Notons que le règlement intérieur s’impose à tous les salariés, quelle que soit la date de leur embauche. Aucun consentement personnel n’est requis. Il s’impose aussi aux salariés temporaires ou intérimaires, notamment en matière de sécurité et d’hygiène et de discipline dans l’exécution du travail. Cependant, les dispositions relatives aux mesures disciplinaires (avertissement, blâme, mise à pieds, mutation) ne concernent que les salariés liés à l’employeur par un contrat de travail.
Enfin, il ne faut pas confondre le règlement intérieur, l’acte unilatéral de l’employeur et la convention collective, contrat régissant les relations collectives de travail conclues, d’une part, entre les représentants d’une ou plusieurs organisations syndicales des salariés les plus représentatives ou leurs unions et, d’autre part, soit entre un ou plusieurs employeurs contractant à titre personnel, soit entre les représentants d’une ou de plusieurs organisations professionnelles des employeurs (article 104 du code du travail).

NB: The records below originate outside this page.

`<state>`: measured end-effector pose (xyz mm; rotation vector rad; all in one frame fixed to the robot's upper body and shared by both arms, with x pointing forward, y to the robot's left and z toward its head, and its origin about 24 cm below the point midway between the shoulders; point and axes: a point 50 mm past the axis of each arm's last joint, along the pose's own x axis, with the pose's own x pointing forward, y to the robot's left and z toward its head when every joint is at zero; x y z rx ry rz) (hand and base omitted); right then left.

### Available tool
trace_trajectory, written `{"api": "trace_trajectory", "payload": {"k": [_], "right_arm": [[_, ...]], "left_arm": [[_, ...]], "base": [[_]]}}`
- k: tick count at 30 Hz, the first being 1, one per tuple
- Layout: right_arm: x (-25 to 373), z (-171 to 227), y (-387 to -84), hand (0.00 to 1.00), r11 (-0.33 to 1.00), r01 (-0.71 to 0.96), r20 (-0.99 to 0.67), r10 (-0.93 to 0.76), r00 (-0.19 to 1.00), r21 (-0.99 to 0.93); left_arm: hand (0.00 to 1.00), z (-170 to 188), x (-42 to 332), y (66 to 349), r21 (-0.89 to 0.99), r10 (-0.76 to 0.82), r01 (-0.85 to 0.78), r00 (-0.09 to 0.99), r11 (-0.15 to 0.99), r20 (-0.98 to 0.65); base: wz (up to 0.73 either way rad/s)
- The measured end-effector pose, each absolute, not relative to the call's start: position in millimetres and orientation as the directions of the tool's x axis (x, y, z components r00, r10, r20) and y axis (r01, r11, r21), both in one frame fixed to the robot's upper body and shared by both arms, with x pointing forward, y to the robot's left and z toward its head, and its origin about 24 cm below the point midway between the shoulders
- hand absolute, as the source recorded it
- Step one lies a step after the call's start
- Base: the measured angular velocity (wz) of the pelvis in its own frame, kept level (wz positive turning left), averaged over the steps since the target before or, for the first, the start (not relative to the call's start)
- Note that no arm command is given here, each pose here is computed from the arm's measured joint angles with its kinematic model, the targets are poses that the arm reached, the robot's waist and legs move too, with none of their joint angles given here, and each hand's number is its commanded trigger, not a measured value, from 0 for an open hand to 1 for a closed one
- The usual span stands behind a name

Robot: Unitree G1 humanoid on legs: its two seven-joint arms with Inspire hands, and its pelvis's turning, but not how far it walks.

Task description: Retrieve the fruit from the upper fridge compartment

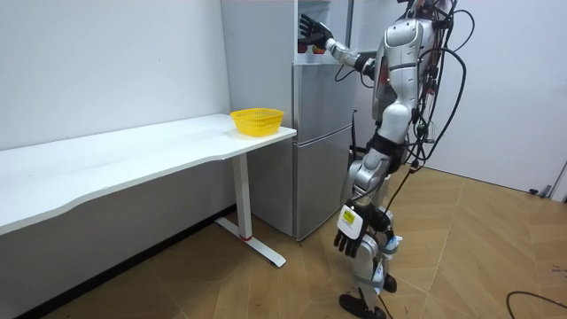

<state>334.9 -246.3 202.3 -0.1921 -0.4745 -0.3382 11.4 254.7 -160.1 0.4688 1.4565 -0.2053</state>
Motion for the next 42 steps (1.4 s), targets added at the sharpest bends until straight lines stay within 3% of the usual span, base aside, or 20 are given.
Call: {"api": "trace_trajectory", "payload": {"k": [13, 38, 39, 40, 41, 42], "right_arm": [[342, 181, -260, 0.0, 0.928, 0.341, 0.365, -0.269, 0.891, -0.151], [350, 175, -271, 0.0, 0.927, 0.306, 0.281, -0.24, 0.929, -0.217], [351, 175, -272, 0.31, 0.928, 0.302, 0.277, -0.238, 0.931, -0.22], [352, 174, -272, 0.86, 0.928, 0.295, 0.267, -0.232, 0.935, -0.227], [353, 173, -274, 1.0, 0.928, 0.291, 0.257, -0.23, 0.939, -0.232], [354, 172, -274, 1.0, 0.929, 0.287, 0.25, -0.227, 0.941, -0.235]], "left_arm": [[0.0, -159, 16, 255, 0.19, 0.149, 0.412, 0.129, 0.891, -0.98], [0.0, -158, 19, 257, 0.202, 0.166, 0.399, 0.122, 0.894, -0.979], [0.0, -158, 19, 257, 0.201, 0.166, 0.4, 0.121, 0.894, -0.979], [0.0, -158, 19, 257, 0.2, 0.166, 0.399, 0.119, 0.895, -0.979], [0.0, -158, 19, 257, 0.2, 0.166, 0.395, 0.118, 0.897, -0.979], [0.0, -158, 19, 257, 0.199, 0.166, 0.394, 0.117, 0.897, -0.979]], "base": [[0.0], [0.01], [0.0], [0.0], [0.0], [0.0]]}}
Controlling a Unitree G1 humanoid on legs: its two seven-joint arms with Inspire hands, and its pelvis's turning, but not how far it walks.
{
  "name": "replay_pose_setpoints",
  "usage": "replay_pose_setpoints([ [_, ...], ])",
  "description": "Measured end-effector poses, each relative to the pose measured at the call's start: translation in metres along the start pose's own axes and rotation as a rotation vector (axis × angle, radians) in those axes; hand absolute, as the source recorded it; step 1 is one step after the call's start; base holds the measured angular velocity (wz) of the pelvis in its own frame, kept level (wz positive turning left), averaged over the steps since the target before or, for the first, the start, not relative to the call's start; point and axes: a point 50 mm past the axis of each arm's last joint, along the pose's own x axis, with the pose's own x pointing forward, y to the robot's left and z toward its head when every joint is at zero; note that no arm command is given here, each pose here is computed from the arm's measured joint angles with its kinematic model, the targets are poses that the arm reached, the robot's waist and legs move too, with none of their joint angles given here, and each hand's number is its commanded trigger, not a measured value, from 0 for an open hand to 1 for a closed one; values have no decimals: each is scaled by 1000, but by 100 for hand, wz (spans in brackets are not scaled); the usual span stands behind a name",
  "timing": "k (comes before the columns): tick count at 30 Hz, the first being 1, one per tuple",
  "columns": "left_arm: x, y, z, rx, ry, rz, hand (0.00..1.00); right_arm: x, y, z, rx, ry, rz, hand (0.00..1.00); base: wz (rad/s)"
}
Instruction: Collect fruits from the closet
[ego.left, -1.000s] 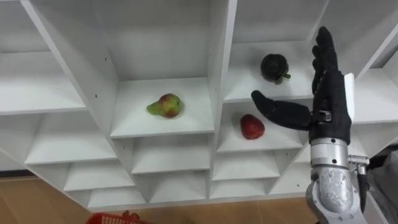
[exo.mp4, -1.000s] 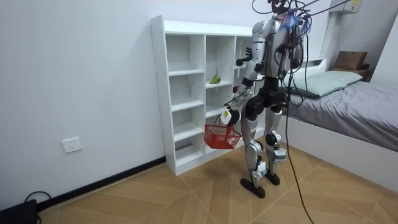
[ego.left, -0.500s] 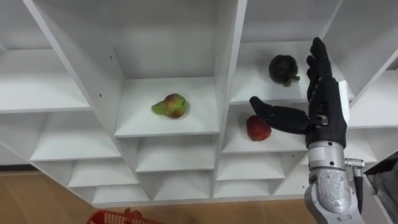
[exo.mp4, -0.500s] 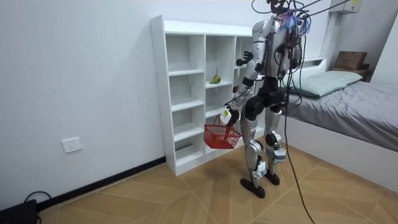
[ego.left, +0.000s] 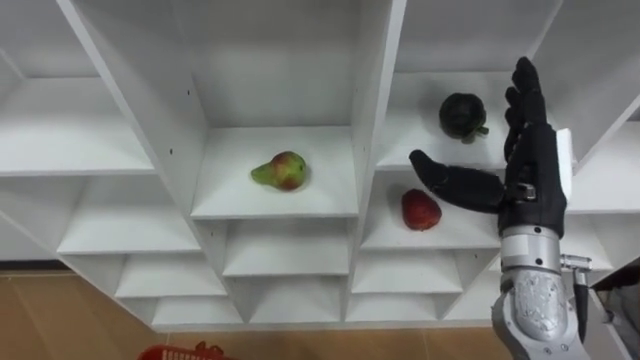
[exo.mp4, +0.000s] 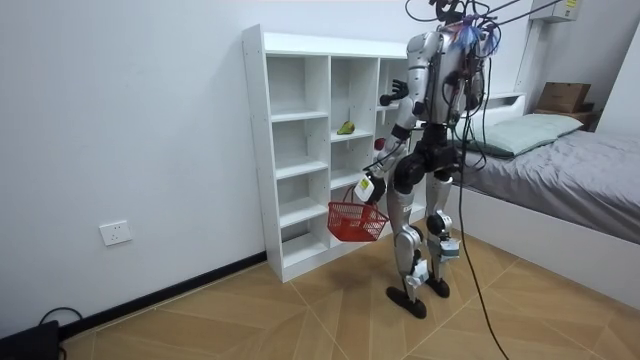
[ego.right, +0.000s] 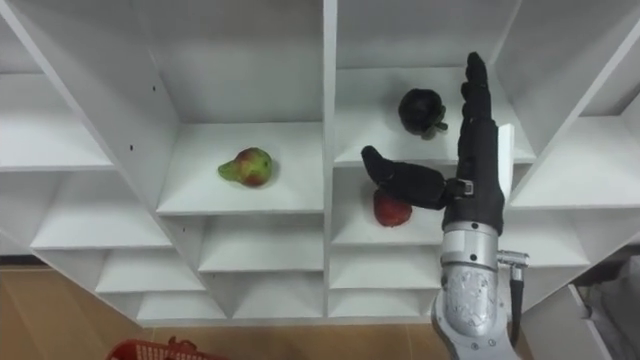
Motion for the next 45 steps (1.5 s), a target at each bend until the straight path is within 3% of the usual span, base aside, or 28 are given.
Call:
replay_pose_setpoints([
  [28,-8,2,-25,7,90,14,100,17,-3,-20,-25,97,-35,0,3],
  [45,-9,4,-19,6,64,40,100,29,-25,-36,-14,180,-160,0,6],
])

Comment le mettre en place
Le projet du règlement intérieur doit être établi, dans un premier temps, en langue arabe. Cependant, rien n’empêche de le traduire en français ou en d’autres langues.

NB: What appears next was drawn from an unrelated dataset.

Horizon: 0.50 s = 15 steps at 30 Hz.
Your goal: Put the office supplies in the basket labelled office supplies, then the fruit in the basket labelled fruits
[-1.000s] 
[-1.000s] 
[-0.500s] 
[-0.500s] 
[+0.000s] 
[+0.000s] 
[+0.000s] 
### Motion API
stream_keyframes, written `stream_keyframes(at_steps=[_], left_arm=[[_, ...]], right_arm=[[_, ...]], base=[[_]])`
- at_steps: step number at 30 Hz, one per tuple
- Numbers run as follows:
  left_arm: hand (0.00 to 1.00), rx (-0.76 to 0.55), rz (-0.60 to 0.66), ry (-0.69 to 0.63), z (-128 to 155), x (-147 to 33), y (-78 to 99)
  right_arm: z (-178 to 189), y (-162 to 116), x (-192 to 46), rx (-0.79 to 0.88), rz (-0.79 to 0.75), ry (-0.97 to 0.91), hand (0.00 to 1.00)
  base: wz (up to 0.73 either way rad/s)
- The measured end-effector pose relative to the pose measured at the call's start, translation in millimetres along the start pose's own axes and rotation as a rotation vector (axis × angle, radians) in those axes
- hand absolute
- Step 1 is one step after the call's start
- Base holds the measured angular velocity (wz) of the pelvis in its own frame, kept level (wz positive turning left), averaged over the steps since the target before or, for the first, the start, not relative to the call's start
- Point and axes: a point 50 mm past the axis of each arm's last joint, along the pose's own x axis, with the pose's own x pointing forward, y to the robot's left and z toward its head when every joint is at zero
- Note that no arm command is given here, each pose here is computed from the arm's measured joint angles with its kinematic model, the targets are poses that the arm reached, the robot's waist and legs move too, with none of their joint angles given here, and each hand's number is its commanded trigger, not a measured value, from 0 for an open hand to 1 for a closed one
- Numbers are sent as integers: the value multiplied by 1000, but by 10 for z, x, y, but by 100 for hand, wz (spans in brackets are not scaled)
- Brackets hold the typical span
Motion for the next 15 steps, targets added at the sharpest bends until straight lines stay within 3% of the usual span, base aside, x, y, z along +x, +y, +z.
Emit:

L’employeur doit le soumettre à l’avis du comité d’entreprise ou, à défaut, aux délégués du salarié et au comité d’hygiène et de sécurité pour les matières relevant de sa compétence. Il est transmis, avec l’avis du comité ou délégués du salarié, en double exemplaire, à l’autorité gouvernementale chargée du travail pour approbation. Cependant, les entreprises qui envisagent d’établir un règlement intérieur et qui n’ont pas de délégués des salariés, doivent en premier lieu organiser les élections des délégués du personnel. Ensuite, elles doivent le présenter pour approbation à la délégation de l’emploi dans laquelle est située l’entreprise ou l’établissement, accompagné des avis des délégués du salarié ou d’un procès-verbal de carence, ainsi que d’une fiche technique de l’entreprise. Dans ce cas, l’inspecteur du travail doit effectuer une enquête en vue de vérifier si l’employeur a respecté les procédures de l’élection des délégués des salariés.
Les sanctions
Sont punis d’une amende de 2 000 à 5 000 DH :
– le non-établissement du règlement intérieur dans le délai prévu par l’article 138 ;
– le défaut de porter le règlement à la connaissance des salariés ou le défaut d’affichage ;
– le défaut de fixation par l’employeur du jour où il reçoit chaque salarié dans les conditions fixées par l’article 141 du code du travail.